Ben Slavin, global head of ETFs for BNY Mellon Asset Servicing in New York, says the infrastructure is in place for spot crypto ETFs in the United States. “Some developments are new or different from existing ETFs,” he said. For example, removing the daily net asset value from the fund requires a further step in connectivity to crypto price sources. Additionally, determining funds procedures for a soft or hard fork (split) is unique to digital assets. However, other outstanding issues, such as regulatory and tax treatment or the accumulation of management fees, are “solvable variants on a very worn path”.

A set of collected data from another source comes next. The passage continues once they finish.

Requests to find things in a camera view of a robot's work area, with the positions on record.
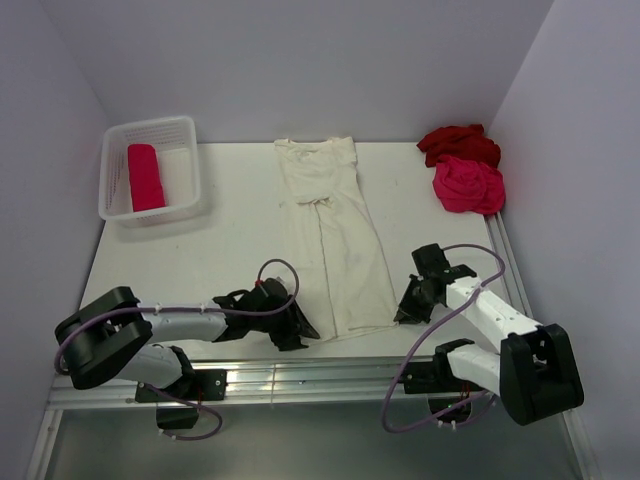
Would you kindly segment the white t shirt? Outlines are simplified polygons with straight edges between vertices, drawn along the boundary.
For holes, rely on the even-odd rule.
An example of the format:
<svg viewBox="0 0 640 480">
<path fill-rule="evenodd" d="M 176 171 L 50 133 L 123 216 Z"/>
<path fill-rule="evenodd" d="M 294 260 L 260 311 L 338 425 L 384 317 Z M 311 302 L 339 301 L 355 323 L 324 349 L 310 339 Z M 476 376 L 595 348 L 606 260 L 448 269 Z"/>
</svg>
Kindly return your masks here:
<svg viewBox="0 0 640 480">
<path fill-rule="evenodd" d="M 322 342 L 393 327 L 396 297 L 358 184 L 351 138 L 275 141 L 286 255 Z"/>
</svg>

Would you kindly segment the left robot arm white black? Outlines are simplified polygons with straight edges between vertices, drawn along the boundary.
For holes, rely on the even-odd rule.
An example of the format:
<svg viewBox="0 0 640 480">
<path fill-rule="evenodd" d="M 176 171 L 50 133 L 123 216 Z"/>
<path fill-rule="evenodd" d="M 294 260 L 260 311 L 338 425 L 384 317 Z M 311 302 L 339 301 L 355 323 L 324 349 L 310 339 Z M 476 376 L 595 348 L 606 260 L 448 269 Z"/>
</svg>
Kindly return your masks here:
<svg viewBox="0 0 640 480">
<path fill-rule="evenodd" d="M 274 278 L 236 290 L 202 306 L 144 306 L 128 287 L 116 287 L 61 322 L 54 367 L 77 390 L 113 379 L 135 381 L 183 399 L 196 373 L 178 342 L 236 341 L 250 332 L 268 336 L 281 352 L 304 348 L 319 330 L 295 295 Z"/>
</svg>

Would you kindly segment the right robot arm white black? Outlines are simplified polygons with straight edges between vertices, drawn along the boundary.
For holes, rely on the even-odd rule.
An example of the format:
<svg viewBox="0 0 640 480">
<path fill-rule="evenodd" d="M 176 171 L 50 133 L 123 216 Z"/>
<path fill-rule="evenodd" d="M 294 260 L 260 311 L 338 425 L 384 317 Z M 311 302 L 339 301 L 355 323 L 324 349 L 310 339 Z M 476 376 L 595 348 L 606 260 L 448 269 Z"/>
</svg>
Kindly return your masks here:
<svg viewBox="0 0 640 480">
<path fill-rule="evenodd" d="M 431 413 L 428 421 L 452 427 L 470 420 L 473 401 L 499 399 L 506 413 L 525 426 L 583 405 L 585 396 L 568 333 L 558 324 L 541 324 L 517 311 L 489 289 L 506 271 L 487 279 L 465 264 L 452 265 L 436 243 L 413 251 L 416 271 L 400 301 L 396 322 L 426 323 L 388 391 L 407 394 L 459 392 L 458 402 Z M 437 346 L 428 361 L 417 350 L 431 334 L 456 316 L 469 321 L 491 344 L 485 350 L 467 338 Z"/>
</svg>

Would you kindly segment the dark red t shirt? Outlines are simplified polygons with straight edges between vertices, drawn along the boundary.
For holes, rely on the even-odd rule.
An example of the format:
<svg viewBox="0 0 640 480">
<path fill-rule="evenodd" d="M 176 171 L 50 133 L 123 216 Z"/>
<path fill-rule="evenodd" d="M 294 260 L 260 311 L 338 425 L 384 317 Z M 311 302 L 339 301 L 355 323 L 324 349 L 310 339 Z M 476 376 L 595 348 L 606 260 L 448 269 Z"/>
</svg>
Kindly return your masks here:
<svg viewBox="0 0 640 480">
<path fill-rule="evenodd" d="M 485 135 L 482 124 L 440 127 L 425 135 L 417 148 L 425 155 L 427 168 L 435 167 L 448 155 L 497 168 L 501 160 L 500 147 Z"/>
</svg>

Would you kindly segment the rolled pink t shirt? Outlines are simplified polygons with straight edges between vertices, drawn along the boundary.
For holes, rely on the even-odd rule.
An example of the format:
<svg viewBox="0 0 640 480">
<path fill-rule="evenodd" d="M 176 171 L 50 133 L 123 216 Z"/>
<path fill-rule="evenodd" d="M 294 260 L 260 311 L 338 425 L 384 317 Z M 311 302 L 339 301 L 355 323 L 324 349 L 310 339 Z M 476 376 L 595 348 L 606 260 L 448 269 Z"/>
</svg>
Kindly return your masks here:
<svg viewBox="0 0 640 480">
<path fill-rule="evenodd" d="M 166 200 L 154 147 L 149 144 L 129 145 L 127 162 L 133 211 L 164 208 Z"/>
</svg>

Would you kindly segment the white plastic basket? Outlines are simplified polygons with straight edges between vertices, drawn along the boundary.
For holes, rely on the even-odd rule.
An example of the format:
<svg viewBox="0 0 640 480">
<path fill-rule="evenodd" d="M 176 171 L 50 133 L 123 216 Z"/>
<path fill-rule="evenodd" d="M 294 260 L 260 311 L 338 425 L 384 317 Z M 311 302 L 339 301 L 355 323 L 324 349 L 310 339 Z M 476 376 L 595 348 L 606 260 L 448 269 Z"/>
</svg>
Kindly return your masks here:
<svg viewBox="0 0 640 480">
<path fill-rule="evenodd" d="M 164 117 L 114 126 L 103 136 L 98 213 L 143 227 L 186 220 L 203 205 L 194 121 Z"/>
</svg>

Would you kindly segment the aluminium rail frame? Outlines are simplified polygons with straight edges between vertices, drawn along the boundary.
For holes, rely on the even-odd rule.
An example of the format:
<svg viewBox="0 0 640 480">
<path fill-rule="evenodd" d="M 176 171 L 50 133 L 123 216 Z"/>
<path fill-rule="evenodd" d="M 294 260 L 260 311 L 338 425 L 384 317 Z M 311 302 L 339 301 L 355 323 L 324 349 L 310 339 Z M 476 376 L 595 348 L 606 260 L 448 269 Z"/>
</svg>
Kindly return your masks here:
<svg viewBox="0 0 640 480">
<path fill-rule="evenodd" d="M 508 265 L 503 289 L 514 307 L 531 314 L 506 226 L 501 214 L 486 219 L 490 242 Z M 264 404 L 347 403 L 381 400 L 391 382 L 392 367 L 400 357 L 342 357 L 282 360 L 196 360 L 196 371 L 225 370 L 227 396 L 224 406 Z M 116 380 L 95 390 L 75 392 L 71 381 L 53 382 L 44 417 L 25 479 L 45 479 L 56 443 L 62 443 L 60 425 L 65 411 L 151 408 L 154 403 L 134 403 L 132 382 Z M 575 411 L 563 414 L 560 425 L 564 441 L 573 455 L 574 479 L 603 479 L 584 424 Z"/>
</svg>

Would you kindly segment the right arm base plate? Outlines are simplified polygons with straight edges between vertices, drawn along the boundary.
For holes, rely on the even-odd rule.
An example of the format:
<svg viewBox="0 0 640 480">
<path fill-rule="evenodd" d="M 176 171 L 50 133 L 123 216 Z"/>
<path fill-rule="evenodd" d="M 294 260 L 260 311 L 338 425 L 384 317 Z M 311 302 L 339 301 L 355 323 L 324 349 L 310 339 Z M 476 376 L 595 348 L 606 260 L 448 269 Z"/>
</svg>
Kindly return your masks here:
<svg viewBox="0 0 640 480">
<path fill-rule="evenodd" d="M 447 360 L 434 357 L 428 361 L 412 361 L 404 369 L 399 383 L 405 394 L 475 393 L 484 390 L 469 380 L 453 376 Z"/>
</svg>

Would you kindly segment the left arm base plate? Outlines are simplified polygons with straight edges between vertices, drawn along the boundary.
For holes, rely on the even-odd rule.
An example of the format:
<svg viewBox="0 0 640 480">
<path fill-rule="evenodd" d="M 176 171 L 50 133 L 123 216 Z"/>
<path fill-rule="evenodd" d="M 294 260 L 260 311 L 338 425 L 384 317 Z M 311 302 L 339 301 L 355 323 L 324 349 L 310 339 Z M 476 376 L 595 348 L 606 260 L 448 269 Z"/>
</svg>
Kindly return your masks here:
<svg viewBox="0 0 640 480">
<path fill-rule="evenodd" d="M 150 388 L 144 383 L 136 387 L 134 401 L 138 404 L 156 404 L 156 425 L 159 429 L 181 434 L 191 430 L 200 419 L 200 410 L 206 402 L 222 401 L 227 387 L 225 369 L 196 369 L 191 378 L 179 380 L 165 389 Z"/>
</svg>

Whether these solutions see the light of day on U.S. exchanges will depend on how well ETP issuers meet all of the SEC’s questions.

“Issuers are narrowing down the SEC’s reasons for refusing spot crypto products,” said James Seyffart, ETF analyst for Bloomberg Intelligence.

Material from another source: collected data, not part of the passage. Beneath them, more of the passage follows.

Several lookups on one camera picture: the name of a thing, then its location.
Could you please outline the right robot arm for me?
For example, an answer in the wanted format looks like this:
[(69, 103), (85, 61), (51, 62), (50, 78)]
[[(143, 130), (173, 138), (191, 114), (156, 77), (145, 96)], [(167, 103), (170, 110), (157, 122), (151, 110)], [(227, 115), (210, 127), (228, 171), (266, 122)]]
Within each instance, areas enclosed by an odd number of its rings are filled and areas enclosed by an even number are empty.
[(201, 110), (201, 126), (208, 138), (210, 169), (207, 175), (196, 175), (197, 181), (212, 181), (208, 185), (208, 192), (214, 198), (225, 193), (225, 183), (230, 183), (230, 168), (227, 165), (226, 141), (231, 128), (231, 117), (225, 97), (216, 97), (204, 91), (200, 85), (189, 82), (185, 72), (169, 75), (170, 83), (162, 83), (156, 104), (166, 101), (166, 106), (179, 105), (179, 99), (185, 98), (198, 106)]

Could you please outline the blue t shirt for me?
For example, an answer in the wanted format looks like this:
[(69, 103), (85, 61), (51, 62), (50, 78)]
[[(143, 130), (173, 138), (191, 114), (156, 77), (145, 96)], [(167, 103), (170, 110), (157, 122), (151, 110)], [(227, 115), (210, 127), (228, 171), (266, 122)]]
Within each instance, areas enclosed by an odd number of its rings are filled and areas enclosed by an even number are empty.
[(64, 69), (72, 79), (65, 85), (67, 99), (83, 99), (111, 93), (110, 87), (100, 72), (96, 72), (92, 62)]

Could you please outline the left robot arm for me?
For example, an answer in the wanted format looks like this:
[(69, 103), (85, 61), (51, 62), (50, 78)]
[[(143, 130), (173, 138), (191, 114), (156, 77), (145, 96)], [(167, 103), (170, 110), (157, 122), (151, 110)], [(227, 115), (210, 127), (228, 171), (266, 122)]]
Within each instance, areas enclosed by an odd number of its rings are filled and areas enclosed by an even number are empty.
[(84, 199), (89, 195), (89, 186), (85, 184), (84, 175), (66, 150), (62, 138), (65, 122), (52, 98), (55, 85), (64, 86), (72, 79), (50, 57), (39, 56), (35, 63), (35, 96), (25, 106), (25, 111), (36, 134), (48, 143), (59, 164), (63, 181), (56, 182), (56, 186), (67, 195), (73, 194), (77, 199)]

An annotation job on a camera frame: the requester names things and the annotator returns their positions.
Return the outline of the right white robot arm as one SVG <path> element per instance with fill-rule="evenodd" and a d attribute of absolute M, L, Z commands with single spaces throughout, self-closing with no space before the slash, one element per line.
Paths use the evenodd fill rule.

Mr. Seyffart points to a November 29 letter from the law firm Davis Polk & Wardwell LLP on behalf of its client, Grayscale Bitcoin Trust, submitted to the SEC. In the letter, Davis Polk takes a look at bitcoin products based on existing futures contracts, saying such products are exposed “to the same risks of fraud and cash market manipulation” at the heart of the SEC’s conversion concerns. by Grayscale from its flagship fund into an ETF. The letter goes so far as to quote the Administrative Procedures Act that “the Commission must treat similarly situated products in a similar manner unless it has a reasonable basis for disparate treatment”.

Over the next few weeks, that claim will be put to the test as 24 spot or futures cryptocurrency ETFs await action (or no action) from the SEC, according to Bloomberg Intelligence.